Grzegorz Braun, znany reżyser filmów dokumentalnych i nieco ekscentryczny polityk, przyznał w jednym z wywiadów, że rząd zarzyna małych przedsiębiorców. I wcale nie chodziło mu o system podatkowy czy wysokie stawki ZUS, lecz… jednolity plik kontrolny. „Pan z zieleniaka, żeby rozliczać i komunikować się z fiskusem, musi zainwestować nie tylko w oprogramowanie, ale również w komputer. To jest niszczenie tego człowieka przez władzę okupacyjną” – przekonywał autor „Plusów dodatnich, plusów ujemnych”.

U znawców tematu tego typu argumenty mogą wywołać jedynie pobłażliwy uśmiech. Jak wiadomo, JPK został wprowadzony ustawą z 10 września 2015 r., a więc jeszcze za kadencji koalicji PO i PSL. Warto też przypomnieć, że resort finansów udostępnił w swojej witrynie darmową aplikację umożliwiającą wystawianie faktur, tworzenie ewidencji VAT oraz przesyłanie plików JPK VAT. Nie mówiąc o tym, że komputer z dostępem do Internetu, podobnie jak telewizor, stał się nieodłącznym elementem niemal każdego domu, z wyjątkiem sporego odsetka starszych emerytów i rencistów. Ale w sposobie myślenia o cyfryzacji Grzegorz Braun nie jest wcale odosobniony. Wiedzą to specjaliści od nowych technologii, którzy spotykają się z przedsiębiorcami, tłumacząc im, że dział IT nie jest generatorem kosztów, a wprowadzenie innowacyjnych rozwiązań przyspieszy i ułatwi wiele żmudnych procesów.
Co ciekawe, na narzekactwo i obarczanie winą rządzących pozwalają sobie także ci, którzy powinni wiedzieć o technologiach więcej niż reżyser i polityk.

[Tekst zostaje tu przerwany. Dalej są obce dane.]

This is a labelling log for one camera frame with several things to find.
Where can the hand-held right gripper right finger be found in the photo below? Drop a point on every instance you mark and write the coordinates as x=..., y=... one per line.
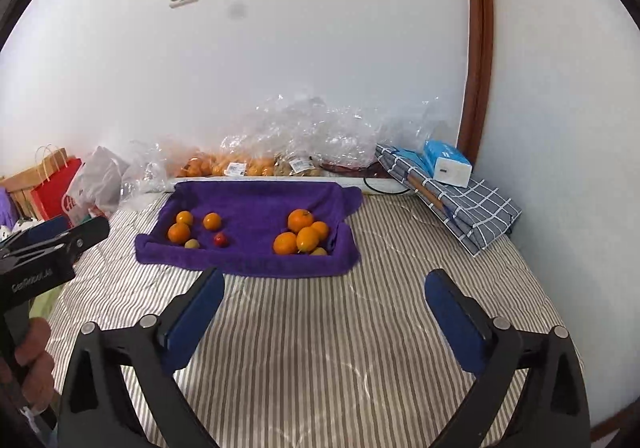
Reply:
x=457, y=328

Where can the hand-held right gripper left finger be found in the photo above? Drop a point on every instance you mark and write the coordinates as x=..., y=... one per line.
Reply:
x=192, y=323

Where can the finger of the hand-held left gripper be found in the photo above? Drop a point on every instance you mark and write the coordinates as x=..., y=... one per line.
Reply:
x=82, y=238
x=45, y=228

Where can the brown kiwi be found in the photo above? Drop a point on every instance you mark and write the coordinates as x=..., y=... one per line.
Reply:
x=192, y=243
x=319, y=251

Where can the small dark red fruit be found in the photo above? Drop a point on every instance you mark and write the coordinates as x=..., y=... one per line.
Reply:
x=221, y=240

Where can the round orange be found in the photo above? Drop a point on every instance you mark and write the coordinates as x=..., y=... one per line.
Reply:
x=179, y=233
x=285, y=244

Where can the purple towel covered tray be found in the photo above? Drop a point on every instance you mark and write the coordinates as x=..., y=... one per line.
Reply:
x=255, y=208

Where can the oval yellow-orange citrus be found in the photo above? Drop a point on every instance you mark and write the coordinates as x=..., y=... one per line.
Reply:
x=308, y=239

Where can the large orange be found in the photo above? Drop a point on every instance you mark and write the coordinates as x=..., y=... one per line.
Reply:
x=321, y=229

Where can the person's left hand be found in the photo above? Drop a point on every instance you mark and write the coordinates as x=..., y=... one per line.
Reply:
x=37, y=363

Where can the red paper bag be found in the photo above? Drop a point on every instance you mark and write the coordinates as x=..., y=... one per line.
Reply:
x=50, y=198

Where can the brown paper bag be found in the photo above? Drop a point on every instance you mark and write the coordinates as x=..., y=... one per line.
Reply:
x=25, y=183

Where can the white plastic bag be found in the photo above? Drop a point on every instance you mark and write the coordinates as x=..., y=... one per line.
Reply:
x=97, y=178

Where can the crumpled clear plastic bag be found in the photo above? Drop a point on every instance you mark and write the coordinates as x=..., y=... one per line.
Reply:
x=147, y=168

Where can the blue checked cloth bag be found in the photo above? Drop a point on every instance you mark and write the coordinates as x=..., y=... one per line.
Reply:
x=470, y=213

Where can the tangerine with green stem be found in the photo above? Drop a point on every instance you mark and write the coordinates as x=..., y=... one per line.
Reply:
x=300, y=220

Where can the clear bag of oranges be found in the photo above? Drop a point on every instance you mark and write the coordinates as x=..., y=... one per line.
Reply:
x=215, y=166

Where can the blue white tissue pack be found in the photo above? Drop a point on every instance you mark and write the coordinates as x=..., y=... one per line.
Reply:
x=447, y=163

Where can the clear bag of brown fruit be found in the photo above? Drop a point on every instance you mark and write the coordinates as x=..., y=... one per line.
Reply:
x=300, y=167

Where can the crumpled clear plastic bags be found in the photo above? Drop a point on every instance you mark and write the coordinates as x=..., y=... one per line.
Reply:
x=320, y=128

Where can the brown wooden door frame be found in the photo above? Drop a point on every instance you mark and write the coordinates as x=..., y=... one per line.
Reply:
x=477, y=28

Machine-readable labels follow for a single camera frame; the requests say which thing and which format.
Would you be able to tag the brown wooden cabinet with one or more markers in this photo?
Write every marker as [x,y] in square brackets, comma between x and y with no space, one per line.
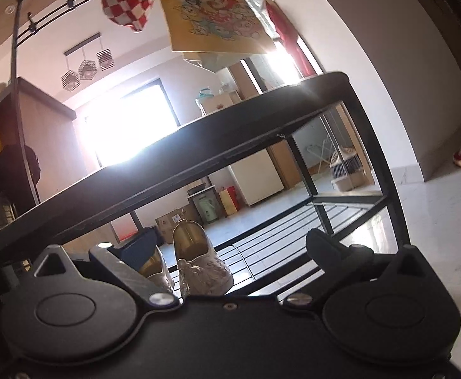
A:
[44,134]

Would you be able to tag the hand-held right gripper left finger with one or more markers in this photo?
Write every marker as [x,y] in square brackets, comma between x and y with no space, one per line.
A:
[139,250]

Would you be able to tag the window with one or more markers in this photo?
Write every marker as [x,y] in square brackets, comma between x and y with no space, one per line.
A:
[135,126]

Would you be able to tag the red hanging garment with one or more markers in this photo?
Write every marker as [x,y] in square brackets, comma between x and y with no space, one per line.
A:
[289,35]

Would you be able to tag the black metal shoe rack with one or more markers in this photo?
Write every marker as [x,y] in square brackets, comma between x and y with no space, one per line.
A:
[214,134]

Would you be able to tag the triple pendant lamp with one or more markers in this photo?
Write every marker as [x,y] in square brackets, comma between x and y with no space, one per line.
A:
[87,70]

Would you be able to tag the white folding drying rack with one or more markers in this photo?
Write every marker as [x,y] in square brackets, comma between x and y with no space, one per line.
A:
[319,154]

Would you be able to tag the black coat hook rail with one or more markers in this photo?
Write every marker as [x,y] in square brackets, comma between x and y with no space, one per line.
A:
[62,12]

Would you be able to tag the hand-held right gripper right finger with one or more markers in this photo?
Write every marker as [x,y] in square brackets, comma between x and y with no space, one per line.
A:
[321,246]

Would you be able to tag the red paper bag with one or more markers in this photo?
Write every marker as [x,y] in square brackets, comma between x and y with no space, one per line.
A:
[230,201]

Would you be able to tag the white fridge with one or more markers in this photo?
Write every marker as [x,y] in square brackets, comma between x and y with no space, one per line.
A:
[254,177]

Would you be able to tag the red white checkered hat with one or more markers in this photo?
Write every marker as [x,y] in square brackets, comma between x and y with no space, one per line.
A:
[127,0]

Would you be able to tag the white pet carrier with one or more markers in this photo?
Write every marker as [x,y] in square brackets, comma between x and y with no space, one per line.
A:
[347,169]

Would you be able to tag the cardboard box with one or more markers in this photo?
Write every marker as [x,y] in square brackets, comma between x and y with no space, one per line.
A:
[171,221]

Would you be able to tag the yellow cartoon print tote bag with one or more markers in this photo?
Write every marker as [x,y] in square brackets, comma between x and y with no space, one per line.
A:
[214,15]

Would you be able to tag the dark hanging coat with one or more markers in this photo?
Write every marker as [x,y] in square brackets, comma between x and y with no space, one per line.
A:
[17,173]

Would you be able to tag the brown wooden cupboard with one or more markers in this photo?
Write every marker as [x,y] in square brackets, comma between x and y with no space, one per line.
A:
[283,166]

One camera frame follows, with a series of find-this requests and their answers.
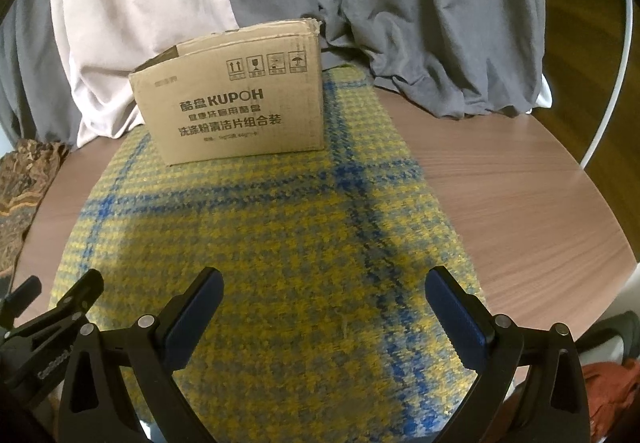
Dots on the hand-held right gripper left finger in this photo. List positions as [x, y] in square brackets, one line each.
[195, 318]

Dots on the brown patterned cloth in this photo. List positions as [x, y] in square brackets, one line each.
[25, 183]

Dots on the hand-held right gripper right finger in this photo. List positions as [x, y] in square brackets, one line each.
[455, 318]

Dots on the printed cardboard box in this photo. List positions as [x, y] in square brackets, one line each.
[225, 123]

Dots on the yellow blue plaid mat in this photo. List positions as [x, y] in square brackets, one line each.
[280, 248]

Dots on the orange red cloth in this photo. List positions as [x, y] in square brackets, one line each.
[610, 393]

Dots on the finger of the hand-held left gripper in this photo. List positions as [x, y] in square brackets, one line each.
[80, 293]
[25, 292]

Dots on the white cloth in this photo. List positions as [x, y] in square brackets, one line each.
[125, 23]

Jakiś czas temu spotkałem kolegę, który jeszcze do niedawna pracował u dużego integratora, ale dosięgła go fala zwolnień. „Państwo, zamiast inwestować w systemy informatyczne, rozdaje pieniądze na 500+. Sytuacja w naszej branży jest beznadziejna” – narzekał znajomy. To fakt, że w roku 2016 nastąpiło duże tąpnięcie w segmencie rynku zamówień publicznych. Jednak to nie pierwszy tego typu przypadek w historii, dlatego zupełnie niezrozumiałe jest, że wciąż tak wiele firm okazuje się chorobliwie wręcz uzależnionych od zamówień z tego chimerycznego sektora. W ostatnim czasie rynek przetargów publicznych ICT nieco drgnął, ale złote lata, kiedy administracja państwowa wydawała krocie na infrastrukturę bądź oprogramowanie, chyba już nigdy nie wrócą. Urzędnicy ciągle świeżo w pamięci mają aferę informatyczną. Ponadto instytucje rządowe próbują realizować część zadań własnymi rękami, co nie zawsze kończy się szczęśliwie, czego najlepszym przykładem jest CEPiK 2.0.

Ale nawet jeśli urzędnicy zechcą sami majstrować w swoich serwerach i komputerach, to i tak w najbliższych latach nie powinno zabraknąć roboty dla fachowców od IT. Już niebawem pojawi się split payment, jak również nowy obowiązek sprawozdań finansowych w formacie IFRS oraz zmiany dotyczące raportowania w branży farmaceutycznej. Wiele wskazuje na to, że firmy teleinformatyczne znajdą się wśród największych beneficjentów tzw. przyspieszonej amortyzacji. Choć niektórzy radzą, aby nie popadać w nadmierny optymizm, bo milowymi krokami zbliżają się wybory samorządowe. Co oznacza potencjalne kolejne zamieszanie, w razie dużych zmian na stołkach.